Il nostro è un Paese strano, a volte ha la memoria troppo corta. Eppure, per fortuna, il nome di Antonio Megalizzi non è stato ancora dimenticato. Al Festival delle Radio Universitarie la sua storia è viva e presente. Il suo ricordo un chiaro esempio per tanti ragazzi, non solo italiani ma soprattutto europei. Questo perché l'Europa era il grande sogno che Antonio portava nel cuore, l'obiettivo per cui lavorava ogni giorno. E, ora, il minimo che si possa fare è continuare a credere in quel sogno. La 13esima edizione del FRU, il Festival delle Radio Universitarie, in programma dal 6 all'8 giugno all'Università di Roma Tre è dedicata proprio a lui e al suo lavoro per Europhonica, una web radio europea. E, in occasione dell'apertura, non sono mancate le sorprese: presto nascerà anche una fondazione dedicata al giovane giornalista ucciso nell'attentato di Strasburgo lo scorso 11 dicembre.

Al Festival l'annuncio: una fondazione per Megalizzi

Il progetto del Festival delle Radio Universitarie nasce per far conoscere ai giovani le istituzioni europee e quest'anno si occuperà proprio del binomio tra Europa e radio. Organizzato da RadUni (Associazione Operatori Radiofonici Universitari Italiani) e dall'ateneo capitolino, il Festival si è aperto il 6 giugno alle 15 alla presenza dei genitori di Antonio Megalizzi e della sua fidanzata Luana Moresco che, durante la conferenza stampa ha annunciato che nei prossimi mesi nascerà una fondazione dedicata al giovane giornalista, redattore di Europhonica, vittima dell'attentato di Strasburgo:

La Fondazione Megalizzi sarà un modo non solo per ricordare Antonio ma per permettergli di portare avanti ciò in cui credeva. Ci sono tanti giovani che credono nell'Europa ed è importante che abbiano la possibilità di esprimere il proprio pensiero. Speriamo di riuscire a spiegare senza mai banalizzare le istituzioni europee come faceva tutti i giorni Antonio, capace di raccontare l'Europa con un linguaggio accessibile a tutti.

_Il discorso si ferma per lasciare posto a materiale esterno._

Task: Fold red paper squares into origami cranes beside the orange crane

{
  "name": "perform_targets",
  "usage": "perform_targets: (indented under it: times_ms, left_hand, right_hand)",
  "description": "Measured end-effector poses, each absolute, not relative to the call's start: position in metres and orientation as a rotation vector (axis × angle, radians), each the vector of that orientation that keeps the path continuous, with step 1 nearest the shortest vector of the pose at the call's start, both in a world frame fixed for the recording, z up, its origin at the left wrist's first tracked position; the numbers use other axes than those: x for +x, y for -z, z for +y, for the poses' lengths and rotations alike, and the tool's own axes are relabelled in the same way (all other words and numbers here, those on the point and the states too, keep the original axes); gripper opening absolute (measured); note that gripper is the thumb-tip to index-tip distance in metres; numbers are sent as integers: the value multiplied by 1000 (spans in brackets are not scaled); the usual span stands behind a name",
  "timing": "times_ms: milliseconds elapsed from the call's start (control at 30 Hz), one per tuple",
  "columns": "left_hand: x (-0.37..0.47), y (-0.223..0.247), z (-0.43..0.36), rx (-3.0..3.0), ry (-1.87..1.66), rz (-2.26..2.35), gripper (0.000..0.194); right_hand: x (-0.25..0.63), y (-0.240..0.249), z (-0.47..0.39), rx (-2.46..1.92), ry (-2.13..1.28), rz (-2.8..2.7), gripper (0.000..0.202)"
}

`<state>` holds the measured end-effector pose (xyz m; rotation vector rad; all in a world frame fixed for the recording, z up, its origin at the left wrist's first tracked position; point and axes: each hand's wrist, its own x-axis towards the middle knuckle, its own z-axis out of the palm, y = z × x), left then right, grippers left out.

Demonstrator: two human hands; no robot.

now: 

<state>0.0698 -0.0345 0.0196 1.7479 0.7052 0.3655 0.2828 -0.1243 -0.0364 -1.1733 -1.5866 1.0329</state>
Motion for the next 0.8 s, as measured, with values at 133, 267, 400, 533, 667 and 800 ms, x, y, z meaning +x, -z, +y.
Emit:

Il Festival delle Radio Universitarie in nome di Megalizzi

Per questa tre  giorni dedicata alle Radio Universitarie l'Università di Roma Tre si trasformerà in un vero e proprio villaggio radiofonico, tra dirette, interviste e altri format. Attesi più di 300 partecipanti da tutta Italia e, stasera, grande concerto in ricordo di Antonio, con Renzo Rubino, Silvia Oddi, The Shalalalas e The leading guy. Luca Pietromarchi, rettore dall'Università Roma Tre, ha ricordato Antonio Megalizzi spronando i giovani a credere nel potere della radio:

Questo Festival delle radio universitarie è dedicato alla memoria di Megalizzi ed è improntato al suo esempio, dal momento che Antonio è per noi il modello dello studente impegnato, animato da una reale passione per quel che succede nel mondo, la radio è stata per lui uno strumento naturale per comunicare, accendere il dibattito e cercare le persone che si interessavano della società in senso lato. La sua passione coincide con la vocazione di ogni radio, cioè non solo una scatola che produce rumore ma strumento che produce pensiero.